◆ Task description ◆
Please set out each line below exactly as it stands, without the images.
-------- Given data --------
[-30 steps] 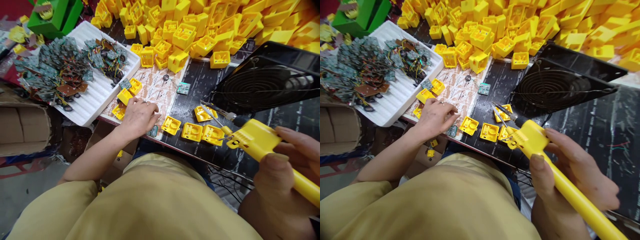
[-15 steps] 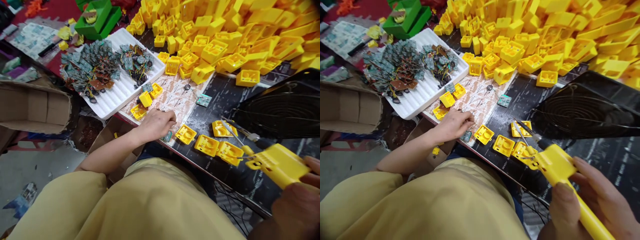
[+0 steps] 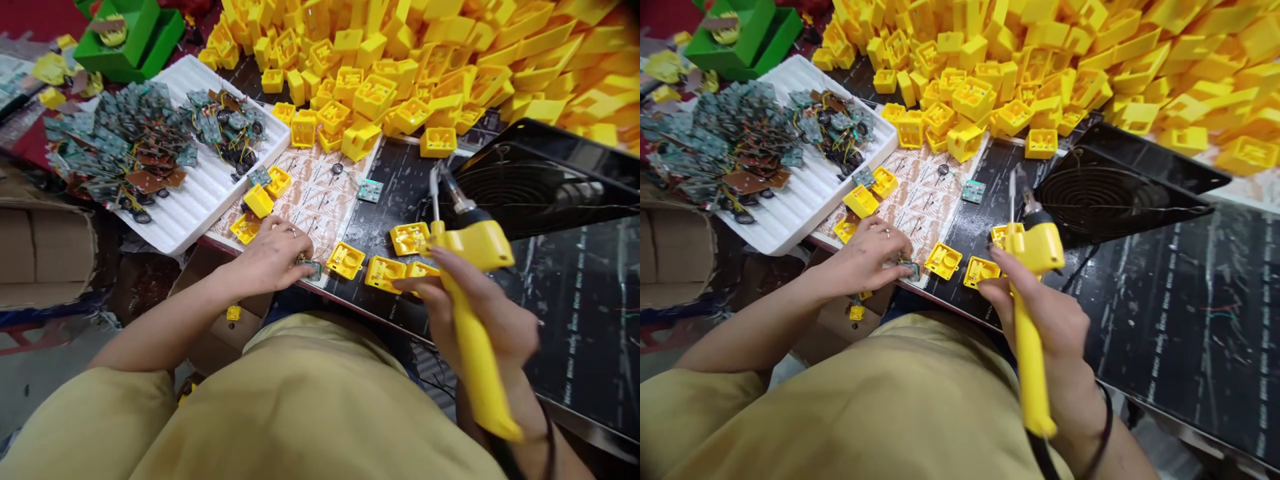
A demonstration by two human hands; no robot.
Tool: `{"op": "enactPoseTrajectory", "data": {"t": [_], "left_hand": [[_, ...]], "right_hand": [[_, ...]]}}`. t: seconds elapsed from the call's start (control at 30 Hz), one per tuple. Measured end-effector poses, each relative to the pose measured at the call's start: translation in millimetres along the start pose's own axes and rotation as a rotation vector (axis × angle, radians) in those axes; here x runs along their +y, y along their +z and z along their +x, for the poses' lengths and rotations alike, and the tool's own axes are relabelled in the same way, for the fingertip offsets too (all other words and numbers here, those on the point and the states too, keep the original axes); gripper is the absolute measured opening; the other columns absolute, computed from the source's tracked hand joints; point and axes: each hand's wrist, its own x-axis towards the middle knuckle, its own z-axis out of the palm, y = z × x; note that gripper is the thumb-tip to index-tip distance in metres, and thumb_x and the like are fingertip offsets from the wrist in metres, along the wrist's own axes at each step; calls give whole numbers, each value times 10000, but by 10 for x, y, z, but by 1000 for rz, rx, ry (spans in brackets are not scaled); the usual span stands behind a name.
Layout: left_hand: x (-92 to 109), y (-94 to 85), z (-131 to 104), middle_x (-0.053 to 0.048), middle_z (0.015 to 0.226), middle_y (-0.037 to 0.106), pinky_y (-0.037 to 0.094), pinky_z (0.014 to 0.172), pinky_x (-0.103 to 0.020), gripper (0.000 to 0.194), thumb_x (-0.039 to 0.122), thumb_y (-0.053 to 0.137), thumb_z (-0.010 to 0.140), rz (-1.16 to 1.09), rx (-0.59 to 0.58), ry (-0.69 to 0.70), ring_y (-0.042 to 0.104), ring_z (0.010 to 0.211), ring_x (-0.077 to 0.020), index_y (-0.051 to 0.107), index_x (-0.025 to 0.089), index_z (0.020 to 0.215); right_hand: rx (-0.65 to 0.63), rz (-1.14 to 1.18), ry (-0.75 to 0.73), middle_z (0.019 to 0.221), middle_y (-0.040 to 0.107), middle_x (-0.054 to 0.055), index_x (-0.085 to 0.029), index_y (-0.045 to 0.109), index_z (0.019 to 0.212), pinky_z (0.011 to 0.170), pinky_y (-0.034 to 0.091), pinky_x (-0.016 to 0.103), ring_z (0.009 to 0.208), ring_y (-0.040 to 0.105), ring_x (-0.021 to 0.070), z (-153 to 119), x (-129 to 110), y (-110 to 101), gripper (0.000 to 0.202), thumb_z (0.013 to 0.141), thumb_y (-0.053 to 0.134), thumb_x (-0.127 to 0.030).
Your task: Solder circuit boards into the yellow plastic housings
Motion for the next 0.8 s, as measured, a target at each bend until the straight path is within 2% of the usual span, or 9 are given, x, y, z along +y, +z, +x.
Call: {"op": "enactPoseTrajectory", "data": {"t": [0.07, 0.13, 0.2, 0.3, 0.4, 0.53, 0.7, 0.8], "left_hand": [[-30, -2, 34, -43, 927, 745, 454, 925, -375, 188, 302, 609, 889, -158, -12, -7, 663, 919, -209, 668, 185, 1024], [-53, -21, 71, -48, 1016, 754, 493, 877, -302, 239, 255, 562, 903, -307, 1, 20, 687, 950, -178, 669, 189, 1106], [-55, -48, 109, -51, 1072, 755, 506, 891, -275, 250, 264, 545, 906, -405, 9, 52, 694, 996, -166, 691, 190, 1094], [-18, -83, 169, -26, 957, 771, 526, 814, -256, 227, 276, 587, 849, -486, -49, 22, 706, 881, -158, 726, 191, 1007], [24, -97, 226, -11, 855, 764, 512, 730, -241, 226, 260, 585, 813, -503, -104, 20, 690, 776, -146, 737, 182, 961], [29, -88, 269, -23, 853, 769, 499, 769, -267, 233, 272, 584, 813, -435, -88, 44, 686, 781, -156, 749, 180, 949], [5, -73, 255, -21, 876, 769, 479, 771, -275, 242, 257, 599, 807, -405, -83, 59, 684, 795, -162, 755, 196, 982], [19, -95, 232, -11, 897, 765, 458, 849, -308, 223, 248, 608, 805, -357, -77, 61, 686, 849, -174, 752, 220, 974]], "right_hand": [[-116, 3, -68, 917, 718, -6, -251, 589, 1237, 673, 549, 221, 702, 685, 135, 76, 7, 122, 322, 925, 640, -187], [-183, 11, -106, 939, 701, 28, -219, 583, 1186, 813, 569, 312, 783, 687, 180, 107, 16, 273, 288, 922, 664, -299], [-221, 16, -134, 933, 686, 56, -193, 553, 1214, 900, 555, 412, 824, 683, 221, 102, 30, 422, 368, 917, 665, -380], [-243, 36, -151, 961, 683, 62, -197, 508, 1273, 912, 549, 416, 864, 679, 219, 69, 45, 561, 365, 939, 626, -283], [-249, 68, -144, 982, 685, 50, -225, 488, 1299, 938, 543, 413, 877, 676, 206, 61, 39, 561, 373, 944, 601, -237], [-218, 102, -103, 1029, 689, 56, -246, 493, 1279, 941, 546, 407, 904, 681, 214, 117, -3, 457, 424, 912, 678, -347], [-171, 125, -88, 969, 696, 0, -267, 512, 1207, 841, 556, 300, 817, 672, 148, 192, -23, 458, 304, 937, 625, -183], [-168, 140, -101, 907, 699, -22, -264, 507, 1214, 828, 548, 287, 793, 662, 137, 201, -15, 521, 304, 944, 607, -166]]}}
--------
◆ Solution ◆
[-30 steps] 
[-15 steps] 
[+0 steps] 
A demonstration by two human hands; no robot.
Tool: `{"op": "enactPoseTrajectory", "data": {"t": [_], "left_hand": [[_, ...]], "right_hand": [[_, ...]]}}`. t: seconds elapsed from the call's start (control at 30 Hz), one per tuple. Measured end-effector poses, each relative to the pose measured at the call's start: translation in millimetres along the start pose's own axes and rotation as a rotation vector (axis × angle, radians) in those axes; here x runs along their +y, y along their +z and z along their +x, for the poses' lengths and rotations alike, and the tool's own axes are relabelled in the same way, for the fingertip offsets too (all other words and numbers here, those on the point and the states too, keep the original axes); gripper is the absolute measured opening; the other columns absolute, computed from the source's tracked hand joints; point and axes: each hand's wrist, its own x-axis towards the middle knuckle, its own z-axis out of the palm, y = z × x; note that gripper is the thumb-tip to index-tip distance in metres, and thumb_x and the like are fingertip offsets from the wrist in metres, along the wrist's own axes at each step; calls give whole numbers, each value times 10000, but by 10 for x, y, z, but by 1000 for rz, rx, ry (spans in brackets are not scaled); the usual span stands behind a name.
Layout: left_hand: x (-92 to 109), y (-94 to 85), z (-131 to 104), middle_x (-0.053 to 0.048), middle_z (0.015 to 0.226), middle_y (-0.037 to 0.106), pinky_y (-0.037 to 0.094), pinky_z (0.014 to 0.172), pinky_x (-0.103 to 0.020), gripper (0.000 to 0.194), thumb_x (-0.039 to 0.122), thumb_y (-0.053 to 0.137), thumb_z (-0.010 to 0.140), rz (-1.16 to 1.09), rx (-0.59 to 0.58), ry (-0.69 to 0.70), ring_y (-0.042 to 0.104), ring_z (0.010 to 0.211), ring_x (-0.077 to 0.020), index_y (-0.051 to 0.107), index_x (-0.025 to 0.089), index_z (0.020 to 0.215); right_hand: rx (-0.65 to 0.63), rz (-1.14 to 1.18), ry (-0.75 to 0.73), middle_z (0.019 to 0.221), middle_y (-0.040 to 0.107), middle_x (-0.054 to 0.055), index_x (-0.085 to 0.029), index_y (-0.045 to 0.109), index_z (0.019 to 0.212), pinky_z (0.011 to 0.170), pinky_y (-0.034 to 0.091), pinky_x (-0.016 to 0.103), ring_z (0.009 to 0.208), ring_y (-0.040 to 0.105), ring_x (-0.021 to 0.070), z (-153 to 119), x (-129 to 110), y (-110 to 101), gripper (0.000 to 0.202), thumb_z (0.013 to 0.141), thumb_y (-0.053 to 0.134), thumb_x (-0.127 to 0.030).
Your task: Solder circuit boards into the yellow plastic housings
Motion for the next 0.8 s, as measured, a target at each bend until the straight path is within 2% of the usual span, or 9 are given, x, y, z along +y, +z, +x.
Call: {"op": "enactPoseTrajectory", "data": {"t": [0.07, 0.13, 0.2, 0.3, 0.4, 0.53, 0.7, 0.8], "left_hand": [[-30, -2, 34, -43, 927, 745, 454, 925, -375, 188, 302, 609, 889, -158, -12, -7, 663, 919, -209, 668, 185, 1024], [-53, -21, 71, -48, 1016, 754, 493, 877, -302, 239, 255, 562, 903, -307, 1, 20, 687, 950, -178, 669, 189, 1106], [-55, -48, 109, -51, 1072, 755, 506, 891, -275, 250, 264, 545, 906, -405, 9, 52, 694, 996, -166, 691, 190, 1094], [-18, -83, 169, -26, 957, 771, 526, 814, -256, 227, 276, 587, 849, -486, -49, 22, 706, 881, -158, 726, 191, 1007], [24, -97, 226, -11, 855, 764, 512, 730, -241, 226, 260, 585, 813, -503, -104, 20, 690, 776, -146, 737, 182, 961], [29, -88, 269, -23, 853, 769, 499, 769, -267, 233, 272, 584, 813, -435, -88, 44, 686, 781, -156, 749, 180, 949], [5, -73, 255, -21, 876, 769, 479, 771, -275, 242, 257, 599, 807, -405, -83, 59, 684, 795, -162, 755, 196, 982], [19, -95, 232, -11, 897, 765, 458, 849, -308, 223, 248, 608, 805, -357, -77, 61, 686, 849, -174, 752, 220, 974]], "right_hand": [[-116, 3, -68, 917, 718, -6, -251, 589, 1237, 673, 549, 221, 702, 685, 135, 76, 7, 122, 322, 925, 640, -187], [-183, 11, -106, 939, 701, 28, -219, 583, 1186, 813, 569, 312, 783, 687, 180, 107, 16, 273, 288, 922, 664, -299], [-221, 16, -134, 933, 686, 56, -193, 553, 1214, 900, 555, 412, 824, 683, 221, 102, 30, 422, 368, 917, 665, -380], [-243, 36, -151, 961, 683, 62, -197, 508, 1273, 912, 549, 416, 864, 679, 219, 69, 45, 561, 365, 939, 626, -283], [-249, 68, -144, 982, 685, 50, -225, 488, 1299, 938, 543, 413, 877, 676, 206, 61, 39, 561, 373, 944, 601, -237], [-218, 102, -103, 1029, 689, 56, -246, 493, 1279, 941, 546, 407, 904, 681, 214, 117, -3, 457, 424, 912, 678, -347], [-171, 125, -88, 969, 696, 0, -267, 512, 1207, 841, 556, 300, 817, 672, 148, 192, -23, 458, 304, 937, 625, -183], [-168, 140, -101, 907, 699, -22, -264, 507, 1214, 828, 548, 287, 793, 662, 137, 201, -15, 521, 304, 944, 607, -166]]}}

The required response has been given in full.